What you have to do:
Set down a precise copy of the whole listing.

Exercise data:
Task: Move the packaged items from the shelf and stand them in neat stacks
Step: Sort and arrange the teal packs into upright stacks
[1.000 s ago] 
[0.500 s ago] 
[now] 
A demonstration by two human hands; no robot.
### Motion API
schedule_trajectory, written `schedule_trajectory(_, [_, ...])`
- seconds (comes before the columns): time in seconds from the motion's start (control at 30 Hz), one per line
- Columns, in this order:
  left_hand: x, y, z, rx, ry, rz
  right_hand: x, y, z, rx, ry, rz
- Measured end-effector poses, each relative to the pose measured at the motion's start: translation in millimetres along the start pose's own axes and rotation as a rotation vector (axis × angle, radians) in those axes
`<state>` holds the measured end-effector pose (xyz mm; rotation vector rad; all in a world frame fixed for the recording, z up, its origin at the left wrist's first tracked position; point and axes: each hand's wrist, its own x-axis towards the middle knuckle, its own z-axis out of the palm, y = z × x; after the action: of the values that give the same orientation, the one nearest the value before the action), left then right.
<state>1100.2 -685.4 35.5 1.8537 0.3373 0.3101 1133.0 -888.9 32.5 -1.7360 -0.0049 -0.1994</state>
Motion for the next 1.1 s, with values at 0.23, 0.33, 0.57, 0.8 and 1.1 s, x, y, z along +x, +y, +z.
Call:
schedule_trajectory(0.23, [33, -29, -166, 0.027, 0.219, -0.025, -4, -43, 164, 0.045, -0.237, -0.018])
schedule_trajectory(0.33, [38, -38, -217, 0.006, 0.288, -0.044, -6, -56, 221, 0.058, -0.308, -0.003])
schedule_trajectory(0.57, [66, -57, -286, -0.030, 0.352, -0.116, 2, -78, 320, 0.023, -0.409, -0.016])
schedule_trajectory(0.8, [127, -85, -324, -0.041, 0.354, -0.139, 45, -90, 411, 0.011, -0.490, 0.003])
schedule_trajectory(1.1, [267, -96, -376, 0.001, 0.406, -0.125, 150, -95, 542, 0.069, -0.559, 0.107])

Written response:
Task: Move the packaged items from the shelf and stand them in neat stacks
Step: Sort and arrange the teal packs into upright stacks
[1.000 s ago] 
[0.500 s ago] 
[now] 
A demonstration by two human hands; no robot.
### Motion API
schedule_trajectory, written `schedule_trajectory(_, [_, ...])`
- seconds (comes before the columns): time in seconds from the motion's start (control at 30 Hz), one per line
- Columns, in this order:
  left_hand: x, y, z, rx, ry, rz
  right_hand: x, y, z, rx, ry, rz
- Measured end-effector poses, each relative to the pose measured at the motion's start: translation in millimetres along the start pose's own axes and rotation as a rotation vector (axis × angle, radians) in those axes
`<state>` holds the measured end-effector pose (xyz mm; rotation vector rad; all in a world frame fixed for the recording, z up, its origin at the left wrist's first tracked position; point and axes: each hand's wrist, its own x-axis towards the middle knuckle, its own z-axis out of the palm, y = z × x; after the action: of the values that give the same orientation, the one nearest the value before the action), left then right.
<state>1100.2 -685.4 35.5 1.8537 0.3373 0.3101 1133.0 -888.9 32.5 -1.7360 -0.0049 -0.1994</state>
Motion for the next 1.1 s, with values at 0.23, 0.33, 0.57, 0.8 and 1.1 s, x, y, z along +x, +y, +z.
Call:
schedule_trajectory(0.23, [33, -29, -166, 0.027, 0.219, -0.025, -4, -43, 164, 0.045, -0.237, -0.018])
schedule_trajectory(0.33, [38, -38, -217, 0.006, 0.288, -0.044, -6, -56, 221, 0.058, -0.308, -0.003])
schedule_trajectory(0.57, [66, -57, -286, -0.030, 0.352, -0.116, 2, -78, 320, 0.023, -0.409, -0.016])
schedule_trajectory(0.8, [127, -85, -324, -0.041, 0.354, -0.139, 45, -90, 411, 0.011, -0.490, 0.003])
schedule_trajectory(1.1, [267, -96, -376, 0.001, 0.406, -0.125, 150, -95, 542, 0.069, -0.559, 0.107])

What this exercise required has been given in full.